From the records below, copy out exactly the lines from the one containing "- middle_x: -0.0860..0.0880" to the one containing "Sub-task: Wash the", both included. Add nothing else.

SUPPLIED RECORDS:
════
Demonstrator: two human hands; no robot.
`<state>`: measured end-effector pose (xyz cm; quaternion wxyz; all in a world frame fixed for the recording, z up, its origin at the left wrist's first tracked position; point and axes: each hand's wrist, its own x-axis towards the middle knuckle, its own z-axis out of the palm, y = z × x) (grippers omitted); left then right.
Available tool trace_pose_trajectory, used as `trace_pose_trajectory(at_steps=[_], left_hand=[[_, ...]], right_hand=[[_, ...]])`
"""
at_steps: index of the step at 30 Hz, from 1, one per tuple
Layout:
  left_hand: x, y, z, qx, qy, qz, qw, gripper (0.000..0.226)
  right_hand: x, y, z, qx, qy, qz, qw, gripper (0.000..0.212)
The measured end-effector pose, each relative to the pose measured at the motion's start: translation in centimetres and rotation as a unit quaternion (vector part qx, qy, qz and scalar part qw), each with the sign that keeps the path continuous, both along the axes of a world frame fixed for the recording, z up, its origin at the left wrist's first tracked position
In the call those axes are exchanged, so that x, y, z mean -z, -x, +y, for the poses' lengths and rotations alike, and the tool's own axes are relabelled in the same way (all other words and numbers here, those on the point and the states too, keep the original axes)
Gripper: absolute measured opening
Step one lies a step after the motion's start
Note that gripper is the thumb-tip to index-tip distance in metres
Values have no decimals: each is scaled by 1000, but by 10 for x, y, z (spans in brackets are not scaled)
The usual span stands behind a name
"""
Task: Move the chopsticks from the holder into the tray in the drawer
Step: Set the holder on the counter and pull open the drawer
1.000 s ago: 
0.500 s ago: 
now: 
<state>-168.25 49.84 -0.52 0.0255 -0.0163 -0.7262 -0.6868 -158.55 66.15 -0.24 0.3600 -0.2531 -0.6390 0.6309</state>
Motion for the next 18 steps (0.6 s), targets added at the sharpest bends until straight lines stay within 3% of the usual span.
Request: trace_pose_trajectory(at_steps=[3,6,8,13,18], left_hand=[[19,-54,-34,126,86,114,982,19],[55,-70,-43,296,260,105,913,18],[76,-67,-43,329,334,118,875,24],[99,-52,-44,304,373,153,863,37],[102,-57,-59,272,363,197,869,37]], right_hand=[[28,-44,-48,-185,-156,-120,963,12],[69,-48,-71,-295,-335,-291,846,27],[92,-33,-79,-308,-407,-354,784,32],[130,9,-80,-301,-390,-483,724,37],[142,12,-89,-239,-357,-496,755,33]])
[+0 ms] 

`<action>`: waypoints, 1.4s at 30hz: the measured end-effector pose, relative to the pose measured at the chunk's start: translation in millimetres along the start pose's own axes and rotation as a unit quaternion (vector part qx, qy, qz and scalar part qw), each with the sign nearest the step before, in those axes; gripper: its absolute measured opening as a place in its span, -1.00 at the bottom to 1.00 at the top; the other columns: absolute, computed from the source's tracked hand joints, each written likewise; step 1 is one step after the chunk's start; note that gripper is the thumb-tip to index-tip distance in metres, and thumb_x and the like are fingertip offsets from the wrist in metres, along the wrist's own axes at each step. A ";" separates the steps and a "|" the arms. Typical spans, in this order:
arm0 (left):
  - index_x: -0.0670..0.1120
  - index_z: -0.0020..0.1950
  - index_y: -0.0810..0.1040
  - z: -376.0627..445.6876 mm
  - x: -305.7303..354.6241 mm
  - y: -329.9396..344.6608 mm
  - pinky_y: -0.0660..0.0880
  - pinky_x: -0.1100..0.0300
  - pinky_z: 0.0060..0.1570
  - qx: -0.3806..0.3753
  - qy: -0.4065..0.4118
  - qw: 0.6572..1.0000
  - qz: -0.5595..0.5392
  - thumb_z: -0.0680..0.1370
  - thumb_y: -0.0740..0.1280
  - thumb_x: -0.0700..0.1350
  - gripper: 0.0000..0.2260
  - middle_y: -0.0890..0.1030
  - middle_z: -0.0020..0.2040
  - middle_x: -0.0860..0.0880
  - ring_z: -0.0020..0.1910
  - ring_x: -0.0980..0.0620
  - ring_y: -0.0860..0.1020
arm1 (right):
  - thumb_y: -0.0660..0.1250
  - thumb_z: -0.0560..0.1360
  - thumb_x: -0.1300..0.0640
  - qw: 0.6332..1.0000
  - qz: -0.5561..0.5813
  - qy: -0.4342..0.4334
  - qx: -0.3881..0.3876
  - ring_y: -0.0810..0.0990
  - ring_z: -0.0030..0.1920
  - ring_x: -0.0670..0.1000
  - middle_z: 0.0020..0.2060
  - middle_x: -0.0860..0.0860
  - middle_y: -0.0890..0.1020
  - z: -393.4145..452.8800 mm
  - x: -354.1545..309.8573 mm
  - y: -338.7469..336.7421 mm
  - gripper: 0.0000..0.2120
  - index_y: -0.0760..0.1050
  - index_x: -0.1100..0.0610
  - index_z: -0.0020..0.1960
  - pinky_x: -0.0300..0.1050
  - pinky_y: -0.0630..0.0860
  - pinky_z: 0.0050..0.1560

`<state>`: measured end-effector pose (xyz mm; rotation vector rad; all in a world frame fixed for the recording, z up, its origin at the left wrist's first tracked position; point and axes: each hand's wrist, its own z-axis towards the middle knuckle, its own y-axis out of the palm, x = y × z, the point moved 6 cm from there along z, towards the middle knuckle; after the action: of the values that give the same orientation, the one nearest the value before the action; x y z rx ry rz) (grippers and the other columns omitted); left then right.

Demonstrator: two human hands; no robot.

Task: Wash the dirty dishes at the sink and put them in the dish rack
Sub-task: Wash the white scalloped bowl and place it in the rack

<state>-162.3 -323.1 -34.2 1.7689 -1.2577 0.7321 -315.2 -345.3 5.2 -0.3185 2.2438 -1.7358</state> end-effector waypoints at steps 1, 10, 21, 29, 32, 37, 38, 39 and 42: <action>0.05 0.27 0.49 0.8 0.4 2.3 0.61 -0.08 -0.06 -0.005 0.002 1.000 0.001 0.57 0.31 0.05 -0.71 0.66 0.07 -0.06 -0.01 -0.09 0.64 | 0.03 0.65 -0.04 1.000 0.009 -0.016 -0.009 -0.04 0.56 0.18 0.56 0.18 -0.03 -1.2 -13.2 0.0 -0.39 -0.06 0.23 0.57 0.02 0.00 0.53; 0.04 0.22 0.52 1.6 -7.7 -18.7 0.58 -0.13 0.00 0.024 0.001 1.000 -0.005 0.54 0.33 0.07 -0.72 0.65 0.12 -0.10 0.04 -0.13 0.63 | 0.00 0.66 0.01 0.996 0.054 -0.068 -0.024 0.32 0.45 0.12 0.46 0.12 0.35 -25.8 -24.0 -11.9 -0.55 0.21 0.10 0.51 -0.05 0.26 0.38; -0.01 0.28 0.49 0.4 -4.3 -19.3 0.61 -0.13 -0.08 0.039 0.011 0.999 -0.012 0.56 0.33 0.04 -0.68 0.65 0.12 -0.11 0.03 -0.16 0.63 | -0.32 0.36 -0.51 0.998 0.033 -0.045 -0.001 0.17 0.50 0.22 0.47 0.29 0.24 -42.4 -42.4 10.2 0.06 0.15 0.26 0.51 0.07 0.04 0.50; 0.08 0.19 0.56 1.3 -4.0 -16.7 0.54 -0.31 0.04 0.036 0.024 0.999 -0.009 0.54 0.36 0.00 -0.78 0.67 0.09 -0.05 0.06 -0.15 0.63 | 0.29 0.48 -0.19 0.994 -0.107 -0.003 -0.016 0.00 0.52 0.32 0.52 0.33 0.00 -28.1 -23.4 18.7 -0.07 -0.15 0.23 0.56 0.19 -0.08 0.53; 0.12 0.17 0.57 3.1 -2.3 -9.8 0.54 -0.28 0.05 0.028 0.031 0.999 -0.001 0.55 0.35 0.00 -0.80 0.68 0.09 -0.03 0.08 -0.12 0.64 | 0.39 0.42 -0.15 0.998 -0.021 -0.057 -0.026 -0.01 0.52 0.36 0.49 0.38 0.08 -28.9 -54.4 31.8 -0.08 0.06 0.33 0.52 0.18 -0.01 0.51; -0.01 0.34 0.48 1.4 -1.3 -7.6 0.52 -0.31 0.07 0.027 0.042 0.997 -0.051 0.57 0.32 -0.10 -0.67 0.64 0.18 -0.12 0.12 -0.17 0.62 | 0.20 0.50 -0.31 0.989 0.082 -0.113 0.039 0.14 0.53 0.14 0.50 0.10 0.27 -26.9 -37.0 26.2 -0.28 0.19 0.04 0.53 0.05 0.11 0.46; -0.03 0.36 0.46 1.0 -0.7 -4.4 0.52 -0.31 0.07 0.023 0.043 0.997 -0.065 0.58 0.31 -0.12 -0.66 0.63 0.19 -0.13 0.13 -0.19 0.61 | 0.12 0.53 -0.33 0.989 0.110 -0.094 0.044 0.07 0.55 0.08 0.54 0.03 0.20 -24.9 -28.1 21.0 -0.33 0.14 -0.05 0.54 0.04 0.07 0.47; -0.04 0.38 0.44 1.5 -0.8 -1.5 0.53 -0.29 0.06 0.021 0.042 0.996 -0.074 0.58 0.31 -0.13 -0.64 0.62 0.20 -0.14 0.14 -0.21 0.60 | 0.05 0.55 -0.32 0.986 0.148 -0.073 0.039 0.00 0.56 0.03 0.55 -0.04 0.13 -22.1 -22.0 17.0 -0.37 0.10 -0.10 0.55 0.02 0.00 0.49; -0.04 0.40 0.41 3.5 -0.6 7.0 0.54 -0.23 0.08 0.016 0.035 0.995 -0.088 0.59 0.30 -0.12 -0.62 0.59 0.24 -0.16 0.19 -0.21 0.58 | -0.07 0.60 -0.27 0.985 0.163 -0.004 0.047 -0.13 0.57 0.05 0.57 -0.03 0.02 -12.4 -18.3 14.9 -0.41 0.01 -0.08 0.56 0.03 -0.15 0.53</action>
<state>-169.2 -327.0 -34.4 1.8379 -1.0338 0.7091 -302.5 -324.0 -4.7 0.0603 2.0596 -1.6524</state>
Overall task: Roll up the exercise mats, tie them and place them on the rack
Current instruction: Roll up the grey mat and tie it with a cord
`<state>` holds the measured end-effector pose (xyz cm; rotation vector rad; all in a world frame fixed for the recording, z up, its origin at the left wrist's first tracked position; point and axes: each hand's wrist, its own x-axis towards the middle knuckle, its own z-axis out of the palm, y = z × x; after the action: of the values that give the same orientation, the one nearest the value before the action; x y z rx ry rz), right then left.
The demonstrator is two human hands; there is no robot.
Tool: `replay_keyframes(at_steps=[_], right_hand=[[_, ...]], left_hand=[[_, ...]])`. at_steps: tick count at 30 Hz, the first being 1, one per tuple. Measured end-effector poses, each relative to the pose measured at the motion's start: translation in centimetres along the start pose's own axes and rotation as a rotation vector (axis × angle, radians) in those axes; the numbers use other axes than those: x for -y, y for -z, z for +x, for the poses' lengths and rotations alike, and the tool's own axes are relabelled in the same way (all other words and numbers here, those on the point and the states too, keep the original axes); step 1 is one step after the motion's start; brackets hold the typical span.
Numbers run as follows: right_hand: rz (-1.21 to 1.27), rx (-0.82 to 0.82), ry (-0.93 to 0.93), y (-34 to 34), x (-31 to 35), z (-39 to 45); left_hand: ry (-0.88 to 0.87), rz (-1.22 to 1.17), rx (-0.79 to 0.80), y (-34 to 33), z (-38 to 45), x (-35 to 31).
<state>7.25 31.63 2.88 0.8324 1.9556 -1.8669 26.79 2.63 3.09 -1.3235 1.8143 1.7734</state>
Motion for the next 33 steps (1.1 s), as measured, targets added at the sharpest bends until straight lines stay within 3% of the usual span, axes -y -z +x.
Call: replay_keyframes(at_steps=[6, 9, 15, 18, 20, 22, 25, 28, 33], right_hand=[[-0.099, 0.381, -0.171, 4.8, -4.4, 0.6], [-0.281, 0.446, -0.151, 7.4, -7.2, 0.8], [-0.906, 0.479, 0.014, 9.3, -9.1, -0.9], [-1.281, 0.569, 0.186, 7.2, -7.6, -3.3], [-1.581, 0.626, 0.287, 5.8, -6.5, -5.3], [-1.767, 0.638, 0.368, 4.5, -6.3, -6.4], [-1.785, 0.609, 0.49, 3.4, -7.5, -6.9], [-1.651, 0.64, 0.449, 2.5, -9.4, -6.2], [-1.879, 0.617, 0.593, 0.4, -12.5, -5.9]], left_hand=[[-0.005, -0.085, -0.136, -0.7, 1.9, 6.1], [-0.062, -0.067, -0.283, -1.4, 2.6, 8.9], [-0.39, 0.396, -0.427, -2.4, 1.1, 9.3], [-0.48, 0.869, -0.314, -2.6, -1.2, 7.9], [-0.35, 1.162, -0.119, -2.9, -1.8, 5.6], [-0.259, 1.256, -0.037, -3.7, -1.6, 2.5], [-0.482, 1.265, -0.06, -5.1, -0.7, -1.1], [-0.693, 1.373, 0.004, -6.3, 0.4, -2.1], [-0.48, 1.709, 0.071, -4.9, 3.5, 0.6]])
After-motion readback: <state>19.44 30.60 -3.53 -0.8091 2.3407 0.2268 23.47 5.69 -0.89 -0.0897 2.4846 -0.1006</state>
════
SOLUTION TO THIS TASK:
  - middle_x: -0.0860..0.0880
  - ring_z: -0.0020..0.1910
  - ring_x: -0.0980..0.0620
  - ring_y: -0.0860..0.1020
arm1 (right):
  - thumb_y: -0.0660..0.1250
  - thumb_z: -0.0560..0.1360
  - thumb_x: -0.1300..0.0640
  - qw: 0.6332..1.0000
  - qz: -0.5561..0.5813
  - qy: -0.4342..0.4334
  - qx: -0.3881..0.3876
  - ring_y: -0.0810..0.0990
  - ring_z: -0.0030..0.1920
  - ring_x: -0.0670..0.1000
  - middle_z: 0.0020..0.2060
  - middle_x: -0.0860..0.0860
  - middle_y: -0.0890..0.1020
  - z: -393.4145..452.8800 mm
  - x: -354.1545..309.8573 mm
  - y: -338.7469..336.7421 mm
  - gripper: 0.0000..0.2120
  - index_y: -0.0760..0.1050
  - index_x: -0.1100..0.0610
  - index_z: -0.0020..0.1960
  - pinky_x: -0.0300..0.1050
  - pinky_y: -0.0630..0.0860
  - pinky_z: 0.0050..0.1560

`<state>`: measured end-effector pose (xyz mm; rotation vector rad; all in a world frame fixed for the recording, z up, its origin at the left wrist's first tracked position; point and axes: each hand's wrist, its own z-axis towards the middle knuckle, its own y-axis out of the palm, x = y × z, the point moved 6 cm from there along z, towards the middle knuckle; after the action: of the values that give the same orientation, the one nearest the value before the action; x y z rx ry rz) (grippers and the other columns omitted); left then right.

Demonstrator: two human hands; no robot.

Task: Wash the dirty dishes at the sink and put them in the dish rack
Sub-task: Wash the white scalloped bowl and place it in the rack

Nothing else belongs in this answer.